In [1]:
import torch

if torch.backends.mps.is_available():
    print("✅ MPS (Metal) backend is available and enabled.")
else:
    print("❌ MPS not available.")

✅ MPS (Metal) backend is available and enabled.


### **Chapter 2: The Adaptive Recommender: Contextual Bandits in Action**

#### **2.1 Introduction: Escaping the Static World with the Explore-Exploit Dilemma**

In the previous chapter, we built a capable, yet fundamentally flawed, batched recommender. Its knowledge is frozen in time, learned from a static dataset. It is like a student who has memorized a textbook but cannot apply that knowledge to new problems or learn from their mistakes. To build a truly intelligent system, we need to move from this passive, offline learning to an active, online paradigm.

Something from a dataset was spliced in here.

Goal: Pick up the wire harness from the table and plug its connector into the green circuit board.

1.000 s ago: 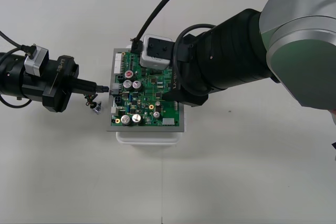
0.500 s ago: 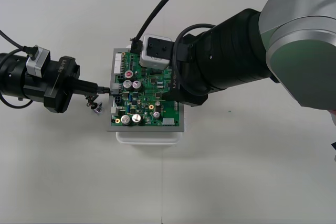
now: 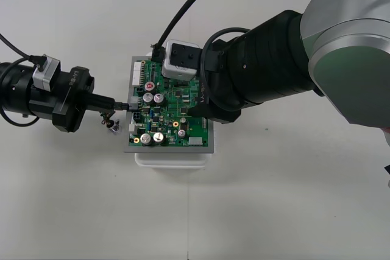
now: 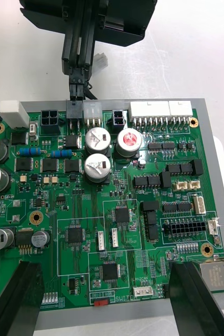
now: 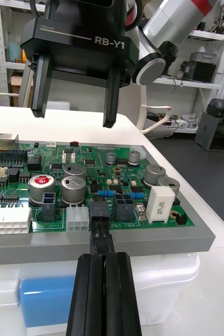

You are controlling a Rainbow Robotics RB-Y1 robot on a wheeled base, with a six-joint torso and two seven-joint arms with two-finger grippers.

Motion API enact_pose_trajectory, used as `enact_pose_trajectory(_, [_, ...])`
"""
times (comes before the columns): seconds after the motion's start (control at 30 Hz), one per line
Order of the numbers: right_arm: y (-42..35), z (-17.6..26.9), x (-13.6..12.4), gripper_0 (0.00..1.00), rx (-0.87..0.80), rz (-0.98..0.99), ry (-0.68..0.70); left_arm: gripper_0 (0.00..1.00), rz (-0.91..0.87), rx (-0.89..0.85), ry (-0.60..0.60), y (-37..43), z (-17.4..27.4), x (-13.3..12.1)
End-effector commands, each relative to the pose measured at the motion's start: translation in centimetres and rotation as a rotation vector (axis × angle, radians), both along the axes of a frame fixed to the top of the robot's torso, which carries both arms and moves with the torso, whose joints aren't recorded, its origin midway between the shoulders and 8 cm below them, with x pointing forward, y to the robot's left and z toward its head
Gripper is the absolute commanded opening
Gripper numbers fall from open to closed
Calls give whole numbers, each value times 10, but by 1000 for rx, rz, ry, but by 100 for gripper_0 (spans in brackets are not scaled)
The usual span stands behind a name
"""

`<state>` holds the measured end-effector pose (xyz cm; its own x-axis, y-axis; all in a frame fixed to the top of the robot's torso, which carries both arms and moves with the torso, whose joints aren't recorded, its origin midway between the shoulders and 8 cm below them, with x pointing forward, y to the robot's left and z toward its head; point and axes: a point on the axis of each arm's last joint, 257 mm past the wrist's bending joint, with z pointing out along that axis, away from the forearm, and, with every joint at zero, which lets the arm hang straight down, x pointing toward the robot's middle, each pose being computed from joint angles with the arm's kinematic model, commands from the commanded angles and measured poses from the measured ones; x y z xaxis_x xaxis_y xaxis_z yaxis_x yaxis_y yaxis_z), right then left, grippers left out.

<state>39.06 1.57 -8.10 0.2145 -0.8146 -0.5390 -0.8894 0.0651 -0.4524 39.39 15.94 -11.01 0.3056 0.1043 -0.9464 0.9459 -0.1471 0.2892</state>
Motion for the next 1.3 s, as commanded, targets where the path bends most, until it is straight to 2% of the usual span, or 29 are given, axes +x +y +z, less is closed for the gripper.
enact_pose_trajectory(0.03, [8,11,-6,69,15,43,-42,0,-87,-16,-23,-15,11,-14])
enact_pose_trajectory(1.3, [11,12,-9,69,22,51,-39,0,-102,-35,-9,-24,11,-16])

This brings us face-to-face with one of the most fundamental trade-offs in decision-making and machine learning: the **explore-exploit dilemma**.

Imagine you are at a new food court with five stalls.
*   **Exploitation** is the safe bet. You try the pizza stall, and it's pretty good. The "exploit" strategy would be to eat pizza every single day. You are guaranteed a decent meal, maximizing your immediate reward based on your current knowledge.
*   **Exploration** is the risky, but potentially more rewarding, path. You could try the mysterious taco stall. It might be terrible (a loss of immediate reward), but it could also be the best food you've ever had, leading to much higher rewards in the long run.

Our batched recommender is a pure exploiter. Once trained, it will always recommend the items it *believes* have the highest CTR, based on its fixed knowledge. It never dares to try the "taco stall"—a new product or a niche item—because its predicted CTR is low or unknown.

To build a better system, we need an algorithm that can intelligently manage this trade-off. This is the domain of **Multi-Armed Bandits**, a class of reinforcement learning algorithms designed specifically for this problem. The name comes from the analogy of a gambler at a row of slot machines (or "one-armed bandits"), trying to figure out which machine to play to maximize their total winnings.

We will take this concept one step further by using a **Contextual Bandit**. A simple multi-armed bandit learns the best "arm" (or product) to pull on average, across all situations. A contextual bandit is far more powerful: it learns the best arm to pull *given the current context*. In our Zooplus scenario, the **context** is the user. The algorithm doesn't just learn "which product is best overall?"; it learns "which product is best for *this specific user* right now?".

This chapter will introduce a classic, elegant, and highly effective contextual bandit algorithm: the **Linear Upper Confidence Bound (LinUCB)** algorithm. We will implement it, pit it against our static batched model in our simulation, and witness firsthand the power of continuous, adaptive learning.

#### **2.2 The Frontier Technique: The Linear Upper Confidence Bound (LinUCB) Algorithm**

The LinUCB algorithm, first introduced by Li et al. (2010) for news article recommendation, strikes a beautiful balance between performance, efficiency, and interpretability. It is a perfect entry point into the world of online, reinforcement learning-based recommenders.

**The Core Assumption: A Linear World**

LinUCB makes a simplifying (for nolinear cases we will investigate NeuralUCB and the likes in subsequent chapters) assumption: the expected reward (the true, underlying CTR) of showing a product to a user is a **linear function** of a combined feature vector.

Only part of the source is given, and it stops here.